# Annihilation or Conversion

1. May 13, 2008

### Buckeye

When electrons collide with positrons, we get gamma-rays and other particles. Keeping in mind E=mc^2, is the result better called "annihilation" or "conversion"?

2. May 13, 2008

### malawi_glenn

The process when a particle meets its antiparticle is called annihilation.

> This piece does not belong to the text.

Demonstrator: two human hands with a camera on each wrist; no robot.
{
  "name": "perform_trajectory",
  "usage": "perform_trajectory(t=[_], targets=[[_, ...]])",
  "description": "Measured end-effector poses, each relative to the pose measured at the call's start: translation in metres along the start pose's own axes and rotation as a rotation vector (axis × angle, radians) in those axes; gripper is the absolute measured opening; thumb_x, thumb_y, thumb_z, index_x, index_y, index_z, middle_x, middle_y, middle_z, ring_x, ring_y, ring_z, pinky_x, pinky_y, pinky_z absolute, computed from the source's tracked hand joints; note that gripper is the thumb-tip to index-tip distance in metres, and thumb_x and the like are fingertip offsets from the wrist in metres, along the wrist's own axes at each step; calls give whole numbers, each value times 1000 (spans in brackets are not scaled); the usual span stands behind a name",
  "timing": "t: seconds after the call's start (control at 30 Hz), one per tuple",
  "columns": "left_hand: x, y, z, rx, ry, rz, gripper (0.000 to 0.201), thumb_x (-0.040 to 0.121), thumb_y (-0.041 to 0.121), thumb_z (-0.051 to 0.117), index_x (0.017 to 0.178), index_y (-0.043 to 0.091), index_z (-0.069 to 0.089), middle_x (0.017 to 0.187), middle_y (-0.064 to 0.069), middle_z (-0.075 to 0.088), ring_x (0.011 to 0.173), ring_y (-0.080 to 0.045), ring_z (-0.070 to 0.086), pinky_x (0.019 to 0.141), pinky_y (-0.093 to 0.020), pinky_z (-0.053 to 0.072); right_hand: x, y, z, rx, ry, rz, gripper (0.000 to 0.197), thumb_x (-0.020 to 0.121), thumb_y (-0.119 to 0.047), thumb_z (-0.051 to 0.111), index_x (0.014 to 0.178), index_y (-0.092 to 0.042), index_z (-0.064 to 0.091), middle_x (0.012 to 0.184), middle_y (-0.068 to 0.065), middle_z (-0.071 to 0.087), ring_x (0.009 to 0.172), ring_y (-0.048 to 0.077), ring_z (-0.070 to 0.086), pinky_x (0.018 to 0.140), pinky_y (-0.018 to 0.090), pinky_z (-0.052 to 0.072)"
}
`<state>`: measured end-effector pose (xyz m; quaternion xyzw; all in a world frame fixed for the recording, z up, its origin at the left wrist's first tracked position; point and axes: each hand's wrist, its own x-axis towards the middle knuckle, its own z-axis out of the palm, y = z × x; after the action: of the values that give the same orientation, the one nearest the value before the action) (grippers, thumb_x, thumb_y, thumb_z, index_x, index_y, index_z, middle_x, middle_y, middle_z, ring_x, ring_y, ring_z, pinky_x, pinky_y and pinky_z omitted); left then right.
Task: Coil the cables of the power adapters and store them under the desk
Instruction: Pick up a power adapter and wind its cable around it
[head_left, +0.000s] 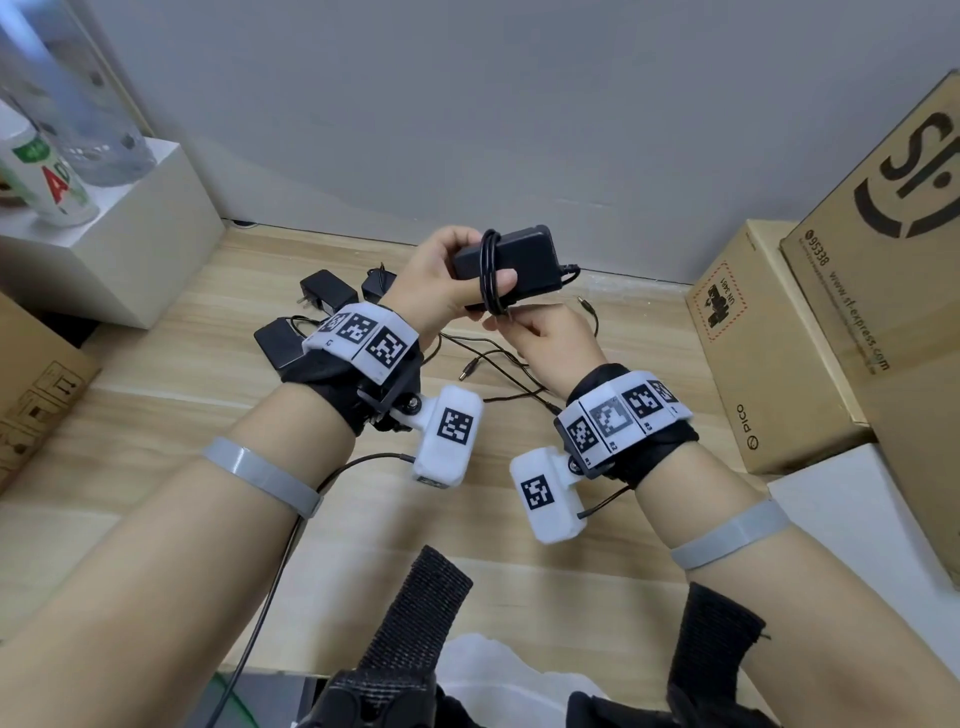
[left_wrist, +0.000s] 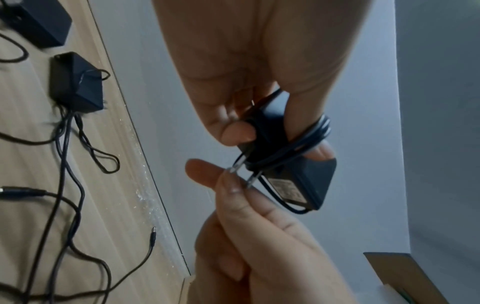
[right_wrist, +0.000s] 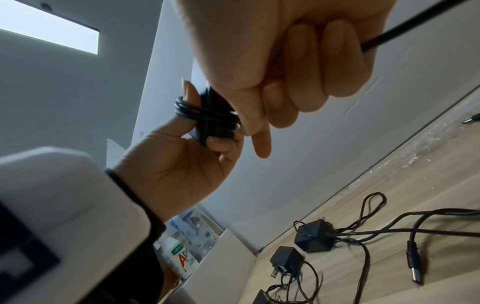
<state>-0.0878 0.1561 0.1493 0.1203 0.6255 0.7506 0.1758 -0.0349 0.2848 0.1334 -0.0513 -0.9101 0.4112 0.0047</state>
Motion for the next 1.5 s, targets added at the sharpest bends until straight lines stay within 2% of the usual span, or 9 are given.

An example of "conversion" is "Internal conversion" , when an exited nucleus interacts with the atomic electrons which takes a way the excitation energy - instead of the nucleus emitting that energy in form of photons (gamma radiation)

3. May 13, 2008

### Buckeye

OK. Does the word "annihilation" mean the total destruction of the particles?

4. May 13, 2008

### malawi_glenn

5. May 13, 2008

### Buckeye

Wikipedia is not necessarily a reliable source, but let me ask this. If annihilation means the total destruction of particles, then why do we get two photons? The production of something from the interaction of something else seems like a conversion. Why is this process called "annihilation"?

6. May 13, 2008

### malawi_glenn

I know that article is a good one.

Energy can't be destroyed, only converted. So you can call it a conversion process of energy.

It is called annihilation since it refers to the particles in the initial state, they are the ones beeing totally destroyed. And the emphasis is on the particles perspective since we are dealing with particle physics.

This is consistent (the definition of annihilation vs. conversion) with the internal conversion process, where energy is converted to kinetic energy of an atomic electron instead of photon radiation (roughly speaking).

Fundamental, you gain only one photon in the electron-positron vertex, but that photon will be virtual! So in order to get a real photon, either the electron or the positron must radiate of a photon before annihilation (1st order feynman for real annihilation). http://www.shef.ac.uk/physics/people/cbooth/eegg.gif
In this way, you combine two virtual diagrams, to constitute a real-non virtual-diagram.

And this is also in agreement of experiment, QED is the best tested physical theory there is. It is amazing i must say :-)

So a summary: Annihilation of particles, conversion of energy

Last edited: May 13, 2008
7. May 14, 2008

### Buckeye

OK.
What is the meaning of the equal sign (=) in the equation E=mc^2?
Does the equal sign indicate annihilation or conversion?

8. May 14, 2008

### malawi_glenn

The "=" sign refers to that mass is a form of energy, just as there is kinetic energy, potential energy etc.

So the equal sign plays a role both in annihilation and conversion, annihilation is 'followed' by conversion. The initial energy of the positron and electron (both mass-energy and kinetic energy) is converted to photon(s) with the same energy.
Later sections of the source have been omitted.